Tokenization

Introduction

Tokenization constitutes one of the fundamental processes in natural language processing and deep learning applied to text. This process consists of the systematic decomposition of textual sequences into smaller units called "tokens", which can correspond to words, subwords, or even individual characters, depending on the strategy employed.

The need for tokenization arises from an inherent limitation of computational systems: they operate exclusively with numerical representations. While humans process language naturally through linguistic symbols, neural network architectures require all information to be encoded in the form of numerical vectors. Tokenization therefore acts as a bridge between the linguistic domain and the mathematical domain, allowing machine learning models to process, analyze, and generate text effectively.

Basic word-by-word tokenization

The most intuitive approach to tokenization consists of segmenting text using whitespace as natural delimiters between words. This method, although simple, allows understanding the fundamental principles of the tokenization process and establishes the foundations for more sophisticated techniques.

# Basic tokenization example
texto = "I like machine learning"

# Method 1: Using Python's split()
tokens = texto.split()
print("Original text:", texto)
print("Tokens:", tokens)
print("Number of tokens:", len(tokens))

Building a simple tokenizer

To advance beyond simple text splitting, it is necessary to build a system that not only segments words, but also establishes a one-to-one correspondence between each unique word and a numerical identifier. This mapping allows representing any text as a sequence of numbers, facilitating its processing by machine learning models.

The implementation of a basic tokenizer requires maintaining two complementary data structures: a dictionary that maps words to numbers and another that performs the inverse transformation. Additionally, a mechanism is needed to assign unique identifiers to each new word found during the training process.

class SimpleTokenizer:
    """
    A basic tokenizer that splits text into words
    and assigns them unique numbers.
    """

    def __init__(self):
        # Dictionary to store word -> number
        self.word_to_number = {}
        # Inverse dictionary: number -> word
        self.number_to_word = {}
        # Counter to assign numbers
        self.next_number = 0

    def train(self, texts):
        """
        Learns which words exist in the texts.

        Args:
            texts: List of strings with training texts
        """
        for text in texts:
            # Convert to lowercase and split into words
            words = text.lower().split()

            # For each word, if we haven't seen it, assign it a number
            for word in words:
                if word not in self.word_to_number:
                    self.word_to_number[word] = self.next_number
                    self.number_to_word[self.next_number] = word
                    self.next_number += 1

        print(f"Learned vocabulary: {len(self.word_to_number)} words")

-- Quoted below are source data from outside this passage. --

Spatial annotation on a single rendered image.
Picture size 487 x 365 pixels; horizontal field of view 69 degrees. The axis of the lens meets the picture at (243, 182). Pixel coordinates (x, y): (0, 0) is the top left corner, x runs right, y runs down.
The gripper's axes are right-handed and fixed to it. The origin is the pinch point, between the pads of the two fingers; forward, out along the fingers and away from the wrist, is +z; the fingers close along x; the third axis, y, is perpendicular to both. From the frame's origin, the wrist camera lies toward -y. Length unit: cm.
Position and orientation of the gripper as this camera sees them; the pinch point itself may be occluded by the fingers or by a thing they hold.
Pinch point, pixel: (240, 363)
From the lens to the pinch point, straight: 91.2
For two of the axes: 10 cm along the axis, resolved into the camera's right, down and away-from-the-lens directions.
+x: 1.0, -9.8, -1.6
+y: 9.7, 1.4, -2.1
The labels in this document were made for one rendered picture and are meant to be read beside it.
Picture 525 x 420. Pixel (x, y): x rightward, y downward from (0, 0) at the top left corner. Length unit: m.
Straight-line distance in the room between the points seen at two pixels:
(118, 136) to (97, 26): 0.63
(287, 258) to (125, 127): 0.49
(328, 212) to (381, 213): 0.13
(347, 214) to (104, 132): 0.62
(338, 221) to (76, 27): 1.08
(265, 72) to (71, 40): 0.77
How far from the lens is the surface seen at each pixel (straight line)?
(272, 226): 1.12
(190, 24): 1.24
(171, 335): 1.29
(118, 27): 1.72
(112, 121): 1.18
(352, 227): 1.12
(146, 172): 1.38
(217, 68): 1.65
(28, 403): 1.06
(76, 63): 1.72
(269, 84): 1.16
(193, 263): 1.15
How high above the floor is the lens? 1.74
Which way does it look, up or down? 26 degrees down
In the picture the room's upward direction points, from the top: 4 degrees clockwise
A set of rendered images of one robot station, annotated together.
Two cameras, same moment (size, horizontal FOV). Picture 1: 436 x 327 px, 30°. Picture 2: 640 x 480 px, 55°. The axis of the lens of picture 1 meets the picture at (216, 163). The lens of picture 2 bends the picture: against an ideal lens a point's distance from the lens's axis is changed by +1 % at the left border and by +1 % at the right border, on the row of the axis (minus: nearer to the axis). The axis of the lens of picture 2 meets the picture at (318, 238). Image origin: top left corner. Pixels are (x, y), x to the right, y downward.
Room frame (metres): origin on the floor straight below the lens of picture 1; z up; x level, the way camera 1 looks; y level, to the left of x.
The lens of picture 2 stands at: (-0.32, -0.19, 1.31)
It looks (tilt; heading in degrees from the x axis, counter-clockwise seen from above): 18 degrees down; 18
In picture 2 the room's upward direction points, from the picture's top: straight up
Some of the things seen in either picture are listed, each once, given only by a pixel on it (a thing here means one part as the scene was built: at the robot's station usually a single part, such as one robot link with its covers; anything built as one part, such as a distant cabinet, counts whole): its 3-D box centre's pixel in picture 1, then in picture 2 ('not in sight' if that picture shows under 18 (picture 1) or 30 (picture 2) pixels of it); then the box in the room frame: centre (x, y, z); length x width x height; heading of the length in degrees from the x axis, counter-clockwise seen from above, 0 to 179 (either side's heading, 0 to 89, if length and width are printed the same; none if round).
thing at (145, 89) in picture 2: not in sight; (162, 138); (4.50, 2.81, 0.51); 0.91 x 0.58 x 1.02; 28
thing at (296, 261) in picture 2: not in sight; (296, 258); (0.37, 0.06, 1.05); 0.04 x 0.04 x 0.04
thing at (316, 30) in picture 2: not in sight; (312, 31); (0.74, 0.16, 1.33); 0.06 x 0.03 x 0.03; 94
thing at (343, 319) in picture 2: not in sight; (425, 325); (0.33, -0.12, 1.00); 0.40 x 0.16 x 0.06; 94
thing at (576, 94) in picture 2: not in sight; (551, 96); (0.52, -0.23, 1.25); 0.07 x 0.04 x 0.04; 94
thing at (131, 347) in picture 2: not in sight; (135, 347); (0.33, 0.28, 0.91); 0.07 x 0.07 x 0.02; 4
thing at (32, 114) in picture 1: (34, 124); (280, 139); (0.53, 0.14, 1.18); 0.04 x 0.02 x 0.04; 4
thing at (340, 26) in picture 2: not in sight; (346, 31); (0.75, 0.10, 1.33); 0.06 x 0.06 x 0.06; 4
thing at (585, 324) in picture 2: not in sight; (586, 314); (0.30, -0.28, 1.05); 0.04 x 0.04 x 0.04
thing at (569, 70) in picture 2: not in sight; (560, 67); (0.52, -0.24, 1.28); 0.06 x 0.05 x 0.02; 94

    def encode(self, text):
        """
        Converts text into a list of numbers.
        """
        words = text.lower().split()
        numbers = []

        for word in words:
            if word in self.word_to_number:
                numbers.append(self.word_to_number[word])
            else:
                # If we don't know the word, use -1
                numbers.append(-1)

        return numbers

    def decode(self, numbers):
        """
        Converts a list of numbers back to text.
        """
        words = []

        for number in numbers:
            if number in self.number_to_word:
                words.append(self.number_to_word[number])
            else:
                words.append("[UNKNOWN]")

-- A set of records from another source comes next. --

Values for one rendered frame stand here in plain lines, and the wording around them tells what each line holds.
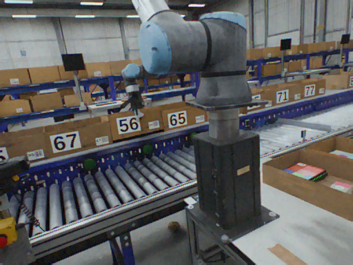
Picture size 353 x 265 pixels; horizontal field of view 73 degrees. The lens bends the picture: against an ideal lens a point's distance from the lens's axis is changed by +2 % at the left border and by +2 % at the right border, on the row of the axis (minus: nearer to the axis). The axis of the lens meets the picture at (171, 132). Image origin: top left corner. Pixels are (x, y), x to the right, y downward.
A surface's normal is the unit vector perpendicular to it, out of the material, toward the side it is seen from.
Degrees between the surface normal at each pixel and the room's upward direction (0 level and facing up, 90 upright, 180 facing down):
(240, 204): 90
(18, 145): 91
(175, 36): 71
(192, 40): 82
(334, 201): 91
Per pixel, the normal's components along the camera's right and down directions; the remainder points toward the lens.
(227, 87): -0.04, -0.11
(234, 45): 0.31, 0.21
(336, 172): -0.87, 0.18
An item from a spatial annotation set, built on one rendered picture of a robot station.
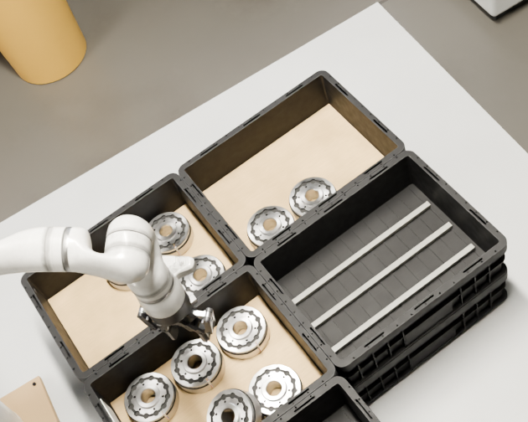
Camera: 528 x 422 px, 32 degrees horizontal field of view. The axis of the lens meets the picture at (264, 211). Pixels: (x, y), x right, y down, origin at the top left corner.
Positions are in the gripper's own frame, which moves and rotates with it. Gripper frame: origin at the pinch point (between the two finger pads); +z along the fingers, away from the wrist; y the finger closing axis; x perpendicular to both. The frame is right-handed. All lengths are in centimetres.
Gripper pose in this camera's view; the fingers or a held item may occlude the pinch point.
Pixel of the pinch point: (188, 332)
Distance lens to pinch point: 167.2
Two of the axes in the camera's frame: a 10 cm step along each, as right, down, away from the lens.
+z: 2.3, 5.2, 8.2
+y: 9.6, 0.3, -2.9
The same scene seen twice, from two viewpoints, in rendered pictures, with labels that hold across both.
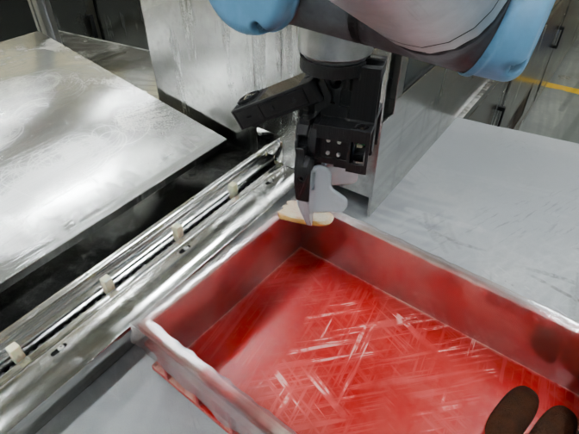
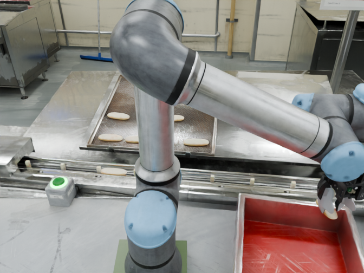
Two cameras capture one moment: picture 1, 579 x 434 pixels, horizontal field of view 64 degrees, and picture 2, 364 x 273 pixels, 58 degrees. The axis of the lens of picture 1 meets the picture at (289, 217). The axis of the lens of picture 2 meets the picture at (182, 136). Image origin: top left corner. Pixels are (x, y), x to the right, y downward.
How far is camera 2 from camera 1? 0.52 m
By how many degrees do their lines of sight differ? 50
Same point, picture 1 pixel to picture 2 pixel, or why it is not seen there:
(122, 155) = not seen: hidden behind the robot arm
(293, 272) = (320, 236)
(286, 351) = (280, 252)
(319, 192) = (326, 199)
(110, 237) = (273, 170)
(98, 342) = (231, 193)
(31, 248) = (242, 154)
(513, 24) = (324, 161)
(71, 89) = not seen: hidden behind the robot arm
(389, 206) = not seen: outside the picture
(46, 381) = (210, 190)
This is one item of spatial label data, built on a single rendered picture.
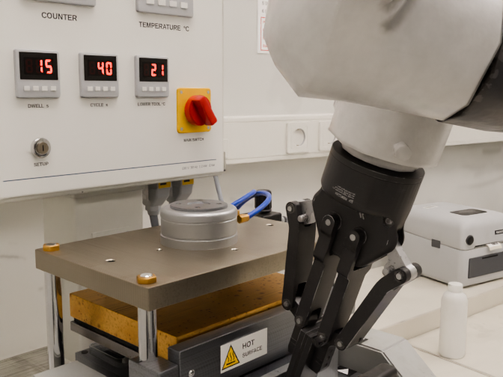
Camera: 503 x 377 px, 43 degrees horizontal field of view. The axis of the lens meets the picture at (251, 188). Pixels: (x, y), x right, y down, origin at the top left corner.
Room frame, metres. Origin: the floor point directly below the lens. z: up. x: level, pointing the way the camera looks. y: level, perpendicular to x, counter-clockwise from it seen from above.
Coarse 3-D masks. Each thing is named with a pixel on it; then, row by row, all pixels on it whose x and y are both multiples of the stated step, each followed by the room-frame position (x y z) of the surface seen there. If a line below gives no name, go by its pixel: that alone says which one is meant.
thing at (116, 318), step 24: (240, 288) 0.64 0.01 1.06; (264, 288) 0.64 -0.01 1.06; (72, 312) 0.62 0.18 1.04; (96, 312) 0.59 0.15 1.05; (120, 312) 0.57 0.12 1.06; (168, 312) 0.57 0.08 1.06; (192, 312) 0.57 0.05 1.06; (216, 312) 0.57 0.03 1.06; (240, 312) 0.57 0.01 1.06; (96, 336) 0.59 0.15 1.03; (120, 336) 0.56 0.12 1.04; (168, 336) 0.52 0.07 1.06; (192, 336) 0.52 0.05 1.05
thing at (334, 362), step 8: (336, 352) 0.61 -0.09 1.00; (336, 360) 0.61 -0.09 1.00; (280, 368) 0.56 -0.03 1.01; (328, 368) 0.60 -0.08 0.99; (336, 368) 0.61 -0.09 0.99; (264, 376) 0.54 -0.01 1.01; (272, 376) 0.54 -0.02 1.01; (280, 376) 0.54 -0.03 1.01; (320, 376) 0.59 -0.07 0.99; (328, 376) 0.60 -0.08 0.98; (336, 376) 0.61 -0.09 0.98; (344, 376) 0.62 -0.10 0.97; (352, 376) 0.62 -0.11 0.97
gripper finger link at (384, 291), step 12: (384, 276) 0.48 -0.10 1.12; (396, 276) 0.47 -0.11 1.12; (408, 276) 0.46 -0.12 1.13; (372, 288) 0.48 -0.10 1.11; (384, 288) 0.48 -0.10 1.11; (396, 288) 0.49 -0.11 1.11; (372, 300) 0.48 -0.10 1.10; (384, 300) 0.48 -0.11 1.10; (360, 312) 0.49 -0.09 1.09; (372, 312) 0.48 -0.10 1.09; (348, 324) 0.50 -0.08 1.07; (360, 324) 0.49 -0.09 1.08; (372, 324) 0.50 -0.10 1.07; (348, 336) 0.50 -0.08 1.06; (360, 336) 0.50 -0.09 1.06
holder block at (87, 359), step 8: (80, 352) 0.62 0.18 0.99; (88, 352) 0.62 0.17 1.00; (80, 360) 0.62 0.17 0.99; (88, 360) 0.61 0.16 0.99; (96, 360) 0.61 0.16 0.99; (280, 360) 0.61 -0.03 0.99; (288, 360) 0.62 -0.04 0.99; (96, 368) 0.60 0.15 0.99; (104, 368) 0.59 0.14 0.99; (112, 368) 0.59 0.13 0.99; (120, 368) 0.59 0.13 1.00; (128, 368) 0.59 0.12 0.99; (256, 368) 0.59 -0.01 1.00; (264, 368) 0.59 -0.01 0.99; (272, 368) 0.60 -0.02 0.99; (112, 376) 0.58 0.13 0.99; (120, 376) 0.57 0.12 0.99; (128, 376) 0.57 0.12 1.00; (240, 376) 0.57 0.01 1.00; (248, 376) 0.58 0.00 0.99; (256, 376) 0.58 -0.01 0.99
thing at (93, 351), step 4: (92, 348) 0.62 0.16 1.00; (92, 352) 0.62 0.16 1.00; (96, 352) 0.61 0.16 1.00; (100, 352) 0.61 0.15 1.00; (104, 352) 0.60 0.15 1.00; (96, 356) 0.61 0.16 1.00; (100, 356) 0.61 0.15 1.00; (104, 356) 0.60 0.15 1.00; (108, 356) 0.60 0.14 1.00; (104, 360) 0.60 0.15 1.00; (108, 360) 0.60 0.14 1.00; (112, 360) 0.59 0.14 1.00; (116, 360) 0.59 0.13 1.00; (120, 360) 0.59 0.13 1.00; (124, 360) 0.59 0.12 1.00; (128, 360) 0.59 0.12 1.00; (112, 364) 0.59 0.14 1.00; (116, 364) 0.59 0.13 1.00; (120, 364) 0.59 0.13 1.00; (124, 364) 0.59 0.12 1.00; (128, 364) 0.59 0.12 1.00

        return " ".join(words)

    def show_vocabulary(self):
        """Shows all words the tokenizer knows."""
        print("\nComplete vocabulary:")
        print("-" * 40)
        for word, number in sorted(self.word_to_number.items(), key=lambda x: x[1]):
            print(f"{number:3d} -> {word}")

# Usage example
print("=" * 50)
print("EXAMPLE 1: Simple Tokenizer")
print("=" * 50)

# Training texts
training_texts = ["i like programming", "i like learning", "programming is fun"]

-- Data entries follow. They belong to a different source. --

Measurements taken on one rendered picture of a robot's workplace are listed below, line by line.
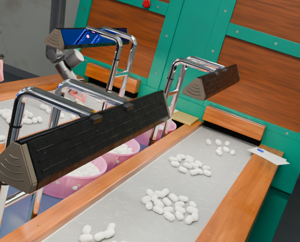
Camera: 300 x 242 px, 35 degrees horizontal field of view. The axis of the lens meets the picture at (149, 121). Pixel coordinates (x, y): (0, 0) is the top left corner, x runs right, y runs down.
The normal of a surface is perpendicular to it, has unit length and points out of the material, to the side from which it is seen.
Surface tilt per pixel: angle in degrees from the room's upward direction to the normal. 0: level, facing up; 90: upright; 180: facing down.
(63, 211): 0
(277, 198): 90
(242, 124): 90
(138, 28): 90
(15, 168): 90
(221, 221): 0
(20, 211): 0
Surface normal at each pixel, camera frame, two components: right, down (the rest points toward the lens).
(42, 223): 0.26, -0.92
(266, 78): -0.36, 0.18
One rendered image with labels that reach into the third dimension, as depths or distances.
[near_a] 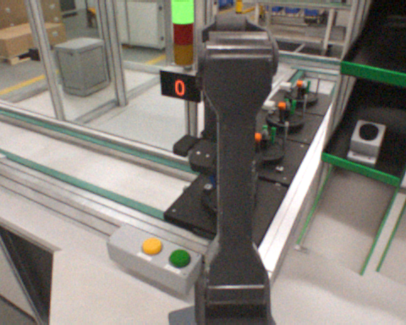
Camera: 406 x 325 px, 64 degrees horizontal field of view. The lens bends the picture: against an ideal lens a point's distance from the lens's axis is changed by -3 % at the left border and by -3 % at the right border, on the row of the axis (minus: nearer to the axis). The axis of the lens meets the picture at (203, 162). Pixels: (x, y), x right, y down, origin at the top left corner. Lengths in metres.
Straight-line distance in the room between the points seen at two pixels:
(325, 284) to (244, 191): 0.52
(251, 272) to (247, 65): 0.23
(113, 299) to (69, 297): 0.10
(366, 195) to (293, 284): 0.27
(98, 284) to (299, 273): 0.47
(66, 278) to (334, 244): 0.61
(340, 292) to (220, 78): 0.63
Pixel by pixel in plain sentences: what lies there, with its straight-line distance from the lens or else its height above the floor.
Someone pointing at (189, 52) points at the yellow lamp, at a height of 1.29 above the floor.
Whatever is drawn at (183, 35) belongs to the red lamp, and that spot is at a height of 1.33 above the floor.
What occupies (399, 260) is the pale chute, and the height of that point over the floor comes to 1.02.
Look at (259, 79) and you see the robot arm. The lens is 0.35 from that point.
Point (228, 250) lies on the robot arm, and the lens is 0.39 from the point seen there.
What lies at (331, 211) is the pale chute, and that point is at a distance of 0.74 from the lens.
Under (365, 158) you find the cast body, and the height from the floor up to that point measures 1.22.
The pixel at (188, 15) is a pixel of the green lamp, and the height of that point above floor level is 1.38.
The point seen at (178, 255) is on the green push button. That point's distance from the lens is 0.72.
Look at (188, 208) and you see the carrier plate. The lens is 0.82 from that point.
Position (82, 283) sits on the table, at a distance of 0.86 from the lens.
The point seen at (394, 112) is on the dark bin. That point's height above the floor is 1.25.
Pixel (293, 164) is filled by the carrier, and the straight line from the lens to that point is 1.01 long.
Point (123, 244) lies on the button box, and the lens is 0.77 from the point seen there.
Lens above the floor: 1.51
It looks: 33 degrees down
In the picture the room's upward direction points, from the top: straight up
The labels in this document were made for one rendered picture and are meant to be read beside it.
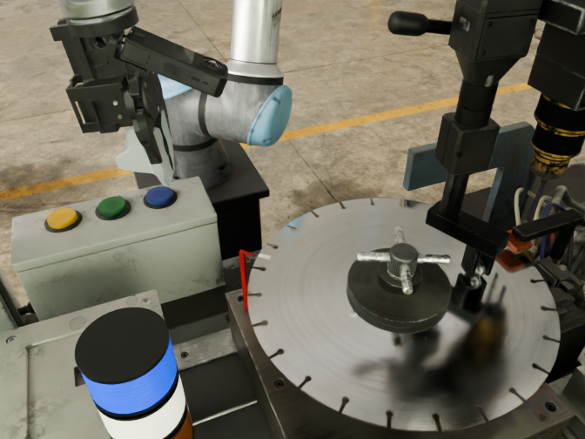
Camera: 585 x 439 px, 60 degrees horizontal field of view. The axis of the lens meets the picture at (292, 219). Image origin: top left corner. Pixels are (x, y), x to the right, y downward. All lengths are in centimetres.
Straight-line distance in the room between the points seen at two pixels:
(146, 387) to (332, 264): 37
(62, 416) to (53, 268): 25
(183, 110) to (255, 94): 15
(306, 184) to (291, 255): 177
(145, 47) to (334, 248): 31
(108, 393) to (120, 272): 53
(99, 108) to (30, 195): 200
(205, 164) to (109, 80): 49
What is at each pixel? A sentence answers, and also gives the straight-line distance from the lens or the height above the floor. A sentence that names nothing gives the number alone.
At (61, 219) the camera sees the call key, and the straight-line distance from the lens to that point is 80.
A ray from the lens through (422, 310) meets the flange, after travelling 55.
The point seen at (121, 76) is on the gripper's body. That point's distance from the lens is 60.
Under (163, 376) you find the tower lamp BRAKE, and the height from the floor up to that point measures 114.
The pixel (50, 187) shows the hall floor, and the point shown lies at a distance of 261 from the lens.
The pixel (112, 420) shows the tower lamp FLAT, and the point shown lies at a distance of 29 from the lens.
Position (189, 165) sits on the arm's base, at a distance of 105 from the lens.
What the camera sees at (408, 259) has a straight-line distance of 53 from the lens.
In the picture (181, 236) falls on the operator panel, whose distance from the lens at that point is 77.
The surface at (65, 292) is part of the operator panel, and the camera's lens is 80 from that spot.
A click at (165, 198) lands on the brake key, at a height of 91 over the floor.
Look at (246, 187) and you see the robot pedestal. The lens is 106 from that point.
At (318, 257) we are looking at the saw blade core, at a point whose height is 95.
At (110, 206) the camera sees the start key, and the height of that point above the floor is 91.
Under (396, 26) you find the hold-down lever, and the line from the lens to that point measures 48.
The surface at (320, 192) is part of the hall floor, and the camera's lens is 231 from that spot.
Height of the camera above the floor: 136
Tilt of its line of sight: 39 degrees down
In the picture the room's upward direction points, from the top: 1 degrees counter-clockwise

# Create and train the tokenizer
tokenizer = SimpleTokenizer()
tokenizer.train(training_texts)

# Show the learned vocabulary
tokenizer.show_vocabulary()

# Test encoding
new_text = "i like learning programming"
print(f"\nText to encode: '{new_text}'")

encoded = tokenizer.encode(new_text)
print(f"Encoded text: {encoded}")

decoded = tokenizer.decode(encoded)
print(f"Decoded text: '{decoded}'")

# Test with unknown word
unknown_text = "i like cooking"
print(f"\nText with new word: '{unknown_text}'")
encoded_unk = tokenizer.encode(unknown_text)
print(f"Encoded: {encoded_unk}")
print("Note: -1 indicates unknown word")

Special tokens and vocabulary management

Tokenization in real-world natural language processing applications presents challenges that go beyond simple word-to-number conversion. Situations arise that require special treatment: words that did not appear during training, sequences of different lengths that must be processed in batches, and the need to explicitly mark the beginning and end of sequences.

To address these issues, modern tokenization systems incorporate special tokens with specific functions. The padding token allows uniformizing sequence length, facilitating parallel processing. The unknown word token provides a consistent representation for terms not seen during training. The start and end of sequence tokens allow models to explicitly identify the boundaries of each input, which is especially relevant in text generation and machine translation tasks.

class TokenizerWithSpecials:
    """
    Tokenizer that handles unknown words and padding.
    """

    def __init__(self):
        # Special tokens
        self.PAD = "[PAD]"  # For padding short sequences
        self.UNK = "[UNK]"  # For unknown words
        self.SOS = "[SOS]"  # Start of Sequence
        self.EOS = "[EOS]"  # End of Sequence

        # Initialize dictionaries with special tokens
        self.word_to_number = {self.PAD: 0, self.UNK: 1, self.SOS: 2, self.EOS: 3}

        self.number_to_word = {0: self.PAD, 1: self.UNK, 2: self.SOS, 3: self.EOS}

        self.next_number = 4

    def train(self, texts):
        """Learns the vocabulary from texts."""
        for text in texts:
            words = text.lower().split()

            for word in words:
                if word not in self.word_to_number:
                    self.word_to_number[word] = self.next_number
                    self.number_to_word[self.next_number] = word
                    self.next_number += 1

        print(f"Vocabulary: {len(self.word_to_number)} words")
        print(f"  - Special words: 4")
        print(f"  - Normal words: {len(self.word_to_number) - 4}")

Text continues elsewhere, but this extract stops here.